It might seem surprising that the same core structure works for a very different class of MTases that act on substrates differing in size from small molecules (catechol or glycine) to protein and DNA. The solution to this apparent puzzle is that macromolecule MTases do not methylate protein or DNA per se, but methylate a specific base within a DNA molecule or a specific amino acid within a protein. This raises the problem of substrate accessibility. How can the MTase deliver the target to its catalytic center? One elegant solution found by the DNA MTases is shown in Figure 5A, and was originally discovered for HhaI MTase (24). In the protein–DNA complex, the target cytosine is no longer buried within the double helix, but has been rotated on its flanking sugar–phosphate bonds so that it projects out into a typically concave catalytic pocket. No covalent bonds were broken to carry out the base flipping process, however, the base pairing hydrogen bonds were broken and the stacking π interactions with the adjacent base pairs were lost.

Figure 5.

Figure 5

Examples of DNA base flipping proteins (see Table 3) in complex with oligonucleotide containing an abasic site. (A) M.HhaI (a DNA 5mC MTase), (B) human UDG, (C) human AAG, (D) E.coli endonuclease IV, (E) E.coli AlkA and (F) human HAP1. The protein is colored gray, the DNA is represented as a magenta stick model with the flipped abasic site in green, usually buried in a surface pocket in the protein.

There are still a number of things we do not understand about base flipping, including how it is initiated and how (or if) it is related to the recognition of the substrate sequence. Two interesting features are known, however. First, in the structure of M.HhaI with a DNA substrate having an abasic (apurinic/apyrimidinic or AP) site at the position of the target cytosine, the enzyme still moves the sugar–phosphate backbone to the ‘flipped out’ position (Fig. 5A) (47). A similar conformation is also observed for the flipped-out abasic nucleotide in four glycosylase–DNA complexes: uracil DNA glycosylase (UDG) (48) (Fig. 5B), mismatch-specific uracil glycosylase (MUG) (49,50), alkyladenine glycosylase (AAG) (51) (Fig. 5C) and alkylation glycosylase (AlkA) (52) (Fig. 5E). It thus appears that the base per se is not the target for the structural change in the DNA. Since an abasic sugar is flipped by M.HhaI, AAG and AlkA, UDG and MUG, there is clearly nothing special about the cytosine, 3-methyladenine, uracil, thymine or any of the bases that is required for flipping. Thus, we conclude that it is the backbone that is targeted for rotation by the enzyme and the base is merely carried along with it (53).

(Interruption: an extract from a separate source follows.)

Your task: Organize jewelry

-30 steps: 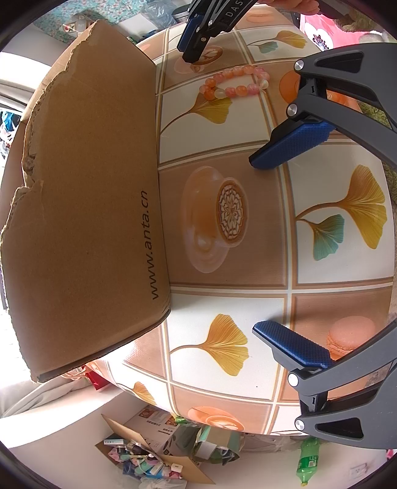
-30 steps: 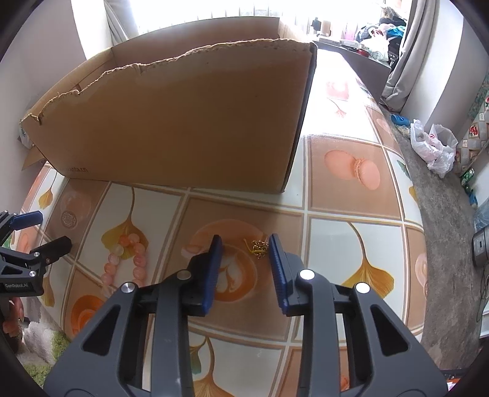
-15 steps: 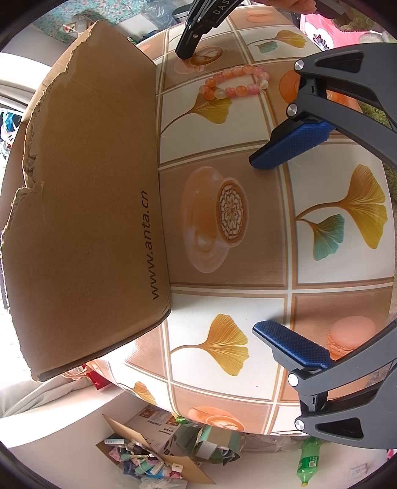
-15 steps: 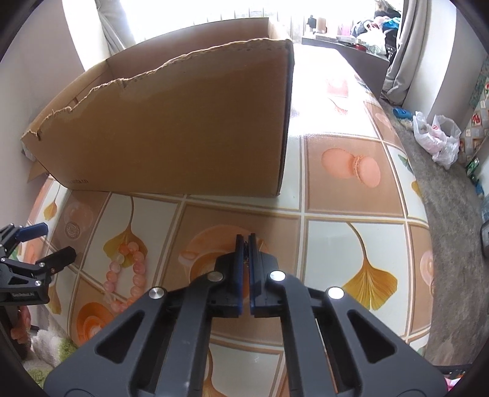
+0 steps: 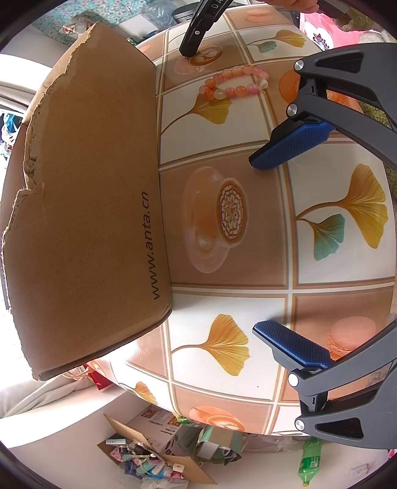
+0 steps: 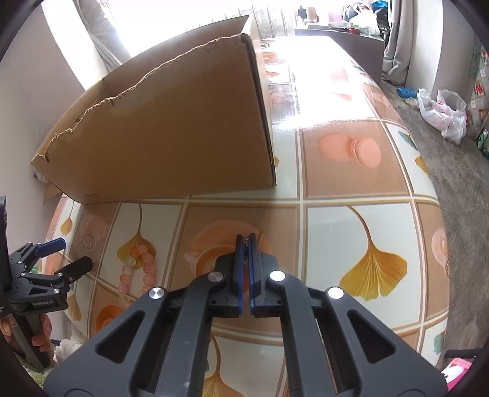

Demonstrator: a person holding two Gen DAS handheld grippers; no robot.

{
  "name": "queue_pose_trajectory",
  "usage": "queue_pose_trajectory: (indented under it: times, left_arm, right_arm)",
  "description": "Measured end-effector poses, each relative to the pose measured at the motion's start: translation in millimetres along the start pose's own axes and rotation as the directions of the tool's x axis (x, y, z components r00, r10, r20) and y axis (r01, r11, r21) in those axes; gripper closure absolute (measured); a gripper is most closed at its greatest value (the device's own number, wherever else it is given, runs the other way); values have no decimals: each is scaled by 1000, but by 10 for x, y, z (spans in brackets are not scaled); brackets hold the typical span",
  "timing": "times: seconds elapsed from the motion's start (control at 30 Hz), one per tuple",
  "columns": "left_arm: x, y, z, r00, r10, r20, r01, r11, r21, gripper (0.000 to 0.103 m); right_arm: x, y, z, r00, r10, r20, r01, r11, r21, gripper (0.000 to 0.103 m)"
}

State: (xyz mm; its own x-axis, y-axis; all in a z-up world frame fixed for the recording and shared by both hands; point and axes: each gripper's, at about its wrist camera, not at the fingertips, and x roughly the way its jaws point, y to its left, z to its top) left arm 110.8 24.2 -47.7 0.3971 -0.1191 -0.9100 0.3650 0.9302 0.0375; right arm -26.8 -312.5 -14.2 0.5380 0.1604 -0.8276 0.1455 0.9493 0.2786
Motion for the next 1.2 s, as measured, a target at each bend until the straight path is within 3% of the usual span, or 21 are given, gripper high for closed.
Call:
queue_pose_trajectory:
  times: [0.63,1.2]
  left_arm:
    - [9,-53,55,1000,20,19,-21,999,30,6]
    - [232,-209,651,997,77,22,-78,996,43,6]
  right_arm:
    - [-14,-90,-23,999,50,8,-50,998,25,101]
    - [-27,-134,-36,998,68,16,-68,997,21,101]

Secondly, base flipping by M.HhaI will work with guanine and uracil (47) or probably any base at the target position (54,55). The methylation reaction is sensitive to the base at the target position, but the base flipping step is not. This property has been used to measure base flipping because 2-aminopurine fluorescence increases dramatically when it is removed from the stacking environment in double helical DNA (56). Examples include M.EcoRI (57,58), M.TaqI and M.HhaI (59), M.EcoP15I (60) and E.coli UDG (61). However, the practice of this technique needs some precautions. Large changes in 2-aminopurine fluorescence have been observed in M.EcoP15I (60) and M.EcoRV (62) for substrates which do not carry the substitution at the site of methylation/flipping. On the other hand, small or no changes have been observed in M.EcoRV (62) and M.RsrI (63) for substrates which do carry the substitution at the site of flipping/methylation. Therefore, changes in 2-aminopurine fluorescence should not be regarded as definitive proof of base flipping but as evidence for conformational or environmental changes of the DNA which lead to unstacking of the 2-aminopurine base. Base flipping is merely one example of such a change.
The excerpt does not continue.